Action item. Look through the listing below for the string "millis". Show each line where it occurs.

Exercise data.
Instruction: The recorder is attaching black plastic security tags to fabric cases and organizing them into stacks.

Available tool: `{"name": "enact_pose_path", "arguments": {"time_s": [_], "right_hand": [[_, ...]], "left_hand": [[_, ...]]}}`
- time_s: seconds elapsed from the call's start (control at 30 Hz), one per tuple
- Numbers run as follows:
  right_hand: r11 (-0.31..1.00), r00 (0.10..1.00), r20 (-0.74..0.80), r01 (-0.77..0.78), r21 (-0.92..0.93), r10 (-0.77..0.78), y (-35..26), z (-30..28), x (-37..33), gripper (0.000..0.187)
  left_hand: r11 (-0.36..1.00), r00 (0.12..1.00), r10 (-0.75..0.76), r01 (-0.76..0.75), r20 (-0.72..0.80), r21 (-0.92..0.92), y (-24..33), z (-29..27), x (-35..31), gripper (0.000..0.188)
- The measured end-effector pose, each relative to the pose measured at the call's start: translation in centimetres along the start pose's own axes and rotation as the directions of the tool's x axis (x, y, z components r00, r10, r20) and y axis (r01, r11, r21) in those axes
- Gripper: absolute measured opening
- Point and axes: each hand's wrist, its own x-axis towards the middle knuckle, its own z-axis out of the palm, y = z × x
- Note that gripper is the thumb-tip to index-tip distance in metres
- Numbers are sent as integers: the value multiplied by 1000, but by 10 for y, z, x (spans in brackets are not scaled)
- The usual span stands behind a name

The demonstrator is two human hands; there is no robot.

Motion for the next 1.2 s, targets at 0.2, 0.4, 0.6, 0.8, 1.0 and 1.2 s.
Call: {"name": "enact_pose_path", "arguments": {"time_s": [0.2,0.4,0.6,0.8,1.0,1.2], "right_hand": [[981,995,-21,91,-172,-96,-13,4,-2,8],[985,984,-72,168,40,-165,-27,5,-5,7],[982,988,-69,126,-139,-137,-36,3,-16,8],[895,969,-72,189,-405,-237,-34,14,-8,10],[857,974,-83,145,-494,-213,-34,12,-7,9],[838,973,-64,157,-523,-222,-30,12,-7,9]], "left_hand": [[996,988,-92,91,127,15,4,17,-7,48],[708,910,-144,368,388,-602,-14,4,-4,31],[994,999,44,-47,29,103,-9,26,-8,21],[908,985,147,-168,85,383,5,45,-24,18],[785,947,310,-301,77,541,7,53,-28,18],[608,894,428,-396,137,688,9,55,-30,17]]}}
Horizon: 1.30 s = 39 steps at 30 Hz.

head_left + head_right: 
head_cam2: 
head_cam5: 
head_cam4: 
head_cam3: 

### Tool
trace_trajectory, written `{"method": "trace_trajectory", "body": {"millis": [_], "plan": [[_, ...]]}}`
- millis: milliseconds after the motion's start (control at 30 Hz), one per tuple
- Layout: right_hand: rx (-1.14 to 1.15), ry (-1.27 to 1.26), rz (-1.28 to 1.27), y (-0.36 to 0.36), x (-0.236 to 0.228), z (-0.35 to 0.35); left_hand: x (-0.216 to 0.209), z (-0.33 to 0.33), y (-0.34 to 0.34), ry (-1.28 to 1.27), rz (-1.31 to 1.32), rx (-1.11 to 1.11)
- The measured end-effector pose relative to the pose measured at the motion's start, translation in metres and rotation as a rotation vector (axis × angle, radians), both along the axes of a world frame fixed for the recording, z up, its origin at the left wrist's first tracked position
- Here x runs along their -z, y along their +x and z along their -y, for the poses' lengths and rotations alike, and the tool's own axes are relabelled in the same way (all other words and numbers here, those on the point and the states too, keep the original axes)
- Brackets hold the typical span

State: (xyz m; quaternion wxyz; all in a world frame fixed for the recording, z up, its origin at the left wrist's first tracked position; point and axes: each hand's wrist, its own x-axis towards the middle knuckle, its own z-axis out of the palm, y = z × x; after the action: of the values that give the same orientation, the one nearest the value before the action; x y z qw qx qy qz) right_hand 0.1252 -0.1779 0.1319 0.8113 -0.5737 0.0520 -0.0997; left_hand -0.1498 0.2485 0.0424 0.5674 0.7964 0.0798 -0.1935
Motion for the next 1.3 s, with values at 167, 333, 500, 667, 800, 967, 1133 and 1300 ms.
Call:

Answer space.
trace_trajectory, written `{"method": "trace_trajectory", "body": {"millis": [_], "plan": [[_, ...]]}}`
- millis: milliseconds after the motion's start (control at 30 Hz), one per tuple

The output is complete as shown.